Sir, Malik Saheb has mentioned two things in his very nice lecture, objectivity and subjectivity. Again you call it a lecture, it was just… Anyway, yes please, we understand what you mean. And subjectivity, he classified into the past and the present and the future. And then he correlated the present with spiritualism. Why not the future? No, no, you couldn’t follow the point. This is, you know, an illustration of what I was saying. What the author wanted to do was, he defined time in his own way.
Time is the most difficult problem now facing man, how it should be defined and how it should be treated. So the author attempted to define time and he divided it in two parts, one objective time and one subjective time. Well this is a sort of, I mean in itself it is defective in some ways, but just I am confining myself to what author wants to say.

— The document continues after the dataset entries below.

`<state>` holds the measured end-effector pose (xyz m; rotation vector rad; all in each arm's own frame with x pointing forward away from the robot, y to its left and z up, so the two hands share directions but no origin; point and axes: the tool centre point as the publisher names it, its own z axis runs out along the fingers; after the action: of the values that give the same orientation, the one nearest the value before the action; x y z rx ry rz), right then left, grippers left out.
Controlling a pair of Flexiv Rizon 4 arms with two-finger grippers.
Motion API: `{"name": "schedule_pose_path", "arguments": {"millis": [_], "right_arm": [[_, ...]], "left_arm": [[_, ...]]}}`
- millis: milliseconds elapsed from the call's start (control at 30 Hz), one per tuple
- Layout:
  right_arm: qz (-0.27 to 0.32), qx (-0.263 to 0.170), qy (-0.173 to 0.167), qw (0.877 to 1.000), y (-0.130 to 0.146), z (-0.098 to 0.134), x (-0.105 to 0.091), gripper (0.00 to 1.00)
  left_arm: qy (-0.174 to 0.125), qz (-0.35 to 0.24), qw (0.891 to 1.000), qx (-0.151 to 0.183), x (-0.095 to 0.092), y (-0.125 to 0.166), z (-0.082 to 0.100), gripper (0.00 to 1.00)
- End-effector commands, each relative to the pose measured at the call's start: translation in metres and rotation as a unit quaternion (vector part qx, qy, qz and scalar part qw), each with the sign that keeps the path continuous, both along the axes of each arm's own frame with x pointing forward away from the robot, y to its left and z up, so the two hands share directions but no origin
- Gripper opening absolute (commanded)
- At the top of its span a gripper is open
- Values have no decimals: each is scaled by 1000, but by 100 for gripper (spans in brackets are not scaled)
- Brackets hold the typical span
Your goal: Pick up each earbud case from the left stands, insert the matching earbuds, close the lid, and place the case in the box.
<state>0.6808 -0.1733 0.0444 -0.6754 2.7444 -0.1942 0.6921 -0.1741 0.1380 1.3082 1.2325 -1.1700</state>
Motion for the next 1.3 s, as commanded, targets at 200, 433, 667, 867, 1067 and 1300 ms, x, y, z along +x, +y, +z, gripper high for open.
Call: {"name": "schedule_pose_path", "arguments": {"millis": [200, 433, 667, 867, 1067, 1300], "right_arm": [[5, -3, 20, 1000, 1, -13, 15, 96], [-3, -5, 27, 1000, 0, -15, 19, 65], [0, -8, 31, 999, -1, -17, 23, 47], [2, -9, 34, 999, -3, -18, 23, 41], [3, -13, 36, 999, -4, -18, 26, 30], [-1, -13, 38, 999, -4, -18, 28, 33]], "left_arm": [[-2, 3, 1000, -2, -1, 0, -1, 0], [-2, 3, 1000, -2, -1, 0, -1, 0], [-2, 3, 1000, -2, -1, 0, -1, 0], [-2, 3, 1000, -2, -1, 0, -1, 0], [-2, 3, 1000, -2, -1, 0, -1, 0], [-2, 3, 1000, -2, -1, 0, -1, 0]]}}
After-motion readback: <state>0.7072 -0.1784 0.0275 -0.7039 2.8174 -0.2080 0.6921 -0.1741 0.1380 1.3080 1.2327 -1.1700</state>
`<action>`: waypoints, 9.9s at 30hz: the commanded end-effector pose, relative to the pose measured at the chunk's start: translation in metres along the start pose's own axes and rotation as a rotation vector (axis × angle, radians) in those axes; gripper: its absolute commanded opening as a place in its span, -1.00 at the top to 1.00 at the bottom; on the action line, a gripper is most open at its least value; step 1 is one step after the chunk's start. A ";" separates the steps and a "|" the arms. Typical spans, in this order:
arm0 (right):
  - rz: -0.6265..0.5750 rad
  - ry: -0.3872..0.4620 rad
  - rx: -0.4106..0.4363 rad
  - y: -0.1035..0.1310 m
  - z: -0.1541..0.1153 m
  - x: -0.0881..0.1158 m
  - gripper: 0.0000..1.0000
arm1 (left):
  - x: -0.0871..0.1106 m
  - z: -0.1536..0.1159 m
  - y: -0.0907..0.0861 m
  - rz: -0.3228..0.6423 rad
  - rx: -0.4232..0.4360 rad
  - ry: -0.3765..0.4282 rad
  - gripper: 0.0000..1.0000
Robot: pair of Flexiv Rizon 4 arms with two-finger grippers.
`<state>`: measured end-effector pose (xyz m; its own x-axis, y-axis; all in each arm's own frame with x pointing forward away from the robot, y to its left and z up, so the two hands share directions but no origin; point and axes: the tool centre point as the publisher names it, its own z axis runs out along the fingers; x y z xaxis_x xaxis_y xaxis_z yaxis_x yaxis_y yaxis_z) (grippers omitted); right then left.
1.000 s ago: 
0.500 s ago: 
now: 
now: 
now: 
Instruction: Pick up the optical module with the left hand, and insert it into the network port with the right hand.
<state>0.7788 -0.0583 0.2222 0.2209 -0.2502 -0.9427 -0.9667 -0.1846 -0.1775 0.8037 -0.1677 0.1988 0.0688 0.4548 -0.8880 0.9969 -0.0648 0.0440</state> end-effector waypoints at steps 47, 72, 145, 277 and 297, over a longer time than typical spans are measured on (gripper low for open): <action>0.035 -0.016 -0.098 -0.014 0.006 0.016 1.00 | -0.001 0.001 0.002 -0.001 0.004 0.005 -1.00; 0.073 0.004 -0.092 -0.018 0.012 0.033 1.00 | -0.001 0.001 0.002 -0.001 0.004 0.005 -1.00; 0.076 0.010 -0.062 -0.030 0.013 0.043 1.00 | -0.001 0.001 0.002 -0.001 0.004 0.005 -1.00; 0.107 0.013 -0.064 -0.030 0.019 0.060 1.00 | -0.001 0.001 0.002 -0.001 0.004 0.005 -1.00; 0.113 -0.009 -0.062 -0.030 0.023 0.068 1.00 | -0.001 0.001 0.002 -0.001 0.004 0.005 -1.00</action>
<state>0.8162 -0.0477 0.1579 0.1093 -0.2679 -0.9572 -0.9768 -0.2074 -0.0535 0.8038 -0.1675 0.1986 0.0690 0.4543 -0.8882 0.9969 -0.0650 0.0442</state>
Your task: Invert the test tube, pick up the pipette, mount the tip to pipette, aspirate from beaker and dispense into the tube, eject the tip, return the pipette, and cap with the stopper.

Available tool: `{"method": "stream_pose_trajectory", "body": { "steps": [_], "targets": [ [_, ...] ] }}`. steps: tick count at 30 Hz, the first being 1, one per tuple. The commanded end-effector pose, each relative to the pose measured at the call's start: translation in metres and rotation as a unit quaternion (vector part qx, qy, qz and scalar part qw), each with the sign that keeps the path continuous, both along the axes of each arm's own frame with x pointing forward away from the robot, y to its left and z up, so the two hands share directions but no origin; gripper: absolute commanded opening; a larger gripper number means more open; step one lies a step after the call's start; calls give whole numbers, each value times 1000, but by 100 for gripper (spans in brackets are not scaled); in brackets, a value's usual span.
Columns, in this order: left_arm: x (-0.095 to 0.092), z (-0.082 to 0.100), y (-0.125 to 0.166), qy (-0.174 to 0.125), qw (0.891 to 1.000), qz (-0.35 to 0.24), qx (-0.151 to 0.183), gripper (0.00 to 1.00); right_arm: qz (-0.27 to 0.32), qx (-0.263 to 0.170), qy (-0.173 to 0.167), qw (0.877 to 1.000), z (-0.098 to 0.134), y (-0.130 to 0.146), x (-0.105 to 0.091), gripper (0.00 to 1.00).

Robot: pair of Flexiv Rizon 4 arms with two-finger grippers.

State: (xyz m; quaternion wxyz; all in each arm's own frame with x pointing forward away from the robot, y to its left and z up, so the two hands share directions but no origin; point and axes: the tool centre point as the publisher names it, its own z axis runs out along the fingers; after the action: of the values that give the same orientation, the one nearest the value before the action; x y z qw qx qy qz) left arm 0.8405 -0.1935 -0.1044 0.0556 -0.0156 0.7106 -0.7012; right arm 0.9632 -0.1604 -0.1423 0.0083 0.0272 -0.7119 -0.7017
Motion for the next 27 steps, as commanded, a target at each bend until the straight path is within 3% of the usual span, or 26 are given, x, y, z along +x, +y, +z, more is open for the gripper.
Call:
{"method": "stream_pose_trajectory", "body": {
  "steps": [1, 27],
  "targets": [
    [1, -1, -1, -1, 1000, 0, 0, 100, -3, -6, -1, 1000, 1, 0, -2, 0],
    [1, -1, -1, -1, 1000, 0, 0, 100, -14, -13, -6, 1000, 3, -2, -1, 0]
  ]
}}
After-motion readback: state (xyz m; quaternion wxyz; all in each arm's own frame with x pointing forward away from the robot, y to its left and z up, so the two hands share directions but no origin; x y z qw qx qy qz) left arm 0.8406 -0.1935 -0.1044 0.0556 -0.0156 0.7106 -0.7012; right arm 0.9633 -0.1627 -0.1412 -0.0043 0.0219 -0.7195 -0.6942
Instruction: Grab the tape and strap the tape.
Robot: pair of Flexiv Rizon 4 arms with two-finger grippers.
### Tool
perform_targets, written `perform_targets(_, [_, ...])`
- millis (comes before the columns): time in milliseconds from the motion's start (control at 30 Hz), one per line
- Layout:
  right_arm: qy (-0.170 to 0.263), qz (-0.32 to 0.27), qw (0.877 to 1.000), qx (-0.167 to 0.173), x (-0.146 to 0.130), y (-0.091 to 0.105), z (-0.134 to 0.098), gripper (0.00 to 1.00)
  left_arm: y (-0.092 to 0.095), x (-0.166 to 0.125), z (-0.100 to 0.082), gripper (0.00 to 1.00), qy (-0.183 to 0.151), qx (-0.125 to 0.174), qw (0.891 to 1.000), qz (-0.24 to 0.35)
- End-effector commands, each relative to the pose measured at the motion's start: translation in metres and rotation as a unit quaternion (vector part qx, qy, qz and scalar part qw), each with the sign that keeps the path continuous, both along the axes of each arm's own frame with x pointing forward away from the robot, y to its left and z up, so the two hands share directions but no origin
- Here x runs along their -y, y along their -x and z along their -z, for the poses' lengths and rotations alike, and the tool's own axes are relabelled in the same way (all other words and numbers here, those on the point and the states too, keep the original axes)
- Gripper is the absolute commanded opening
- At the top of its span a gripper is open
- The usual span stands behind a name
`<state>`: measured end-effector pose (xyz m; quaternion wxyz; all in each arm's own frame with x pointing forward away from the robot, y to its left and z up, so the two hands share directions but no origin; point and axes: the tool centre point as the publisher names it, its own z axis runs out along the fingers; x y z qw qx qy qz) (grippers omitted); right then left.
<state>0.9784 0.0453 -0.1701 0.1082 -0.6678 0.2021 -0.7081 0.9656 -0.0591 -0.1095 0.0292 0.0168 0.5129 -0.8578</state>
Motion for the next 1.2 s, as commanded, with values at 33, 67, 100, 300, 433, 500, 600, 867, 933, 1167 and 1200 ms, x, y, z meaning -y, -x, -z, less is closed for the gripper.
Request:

When he came to the subjective time, he defined it as experience of motion within, your thoughts, your experience and so on. So in this experience and your psychic attachments to certain events which you feel through, you can attach yourself to the past, to the present and to the future.
So those who want to shun the realities, they either attach themselves to the past or to the future. They live either in the dreams of the past or the hopefulness of future. But only those who love realities, they live in the present. And this is their subjective time. And this is, he says, what really is meant by a Sufi is Ibn-ul-Waqt. Sufi Ibn-ul-Waqt can be interpreted differently. In our country most people translate it rather reflectively upon Sufis. They say Ibn-ul-Waqt in the sense that they are like weathercocks, whichever way are the ideas of people flowing or their desires moving, they also confirm to those views and follow the same direction.
So this is one meaning of Ibn-ul-Waqt. The other meaning has been described by this author very capably and I fully agree with him that this is the true meaning of Sufi Ibn-ul-Waqt, that he loves time in realities and he is the son of realities. So time in that sense is the father of Sufi. This is what he wanted to say. On this premise, that question does not stand, which you were trying to frame, right? Thank you.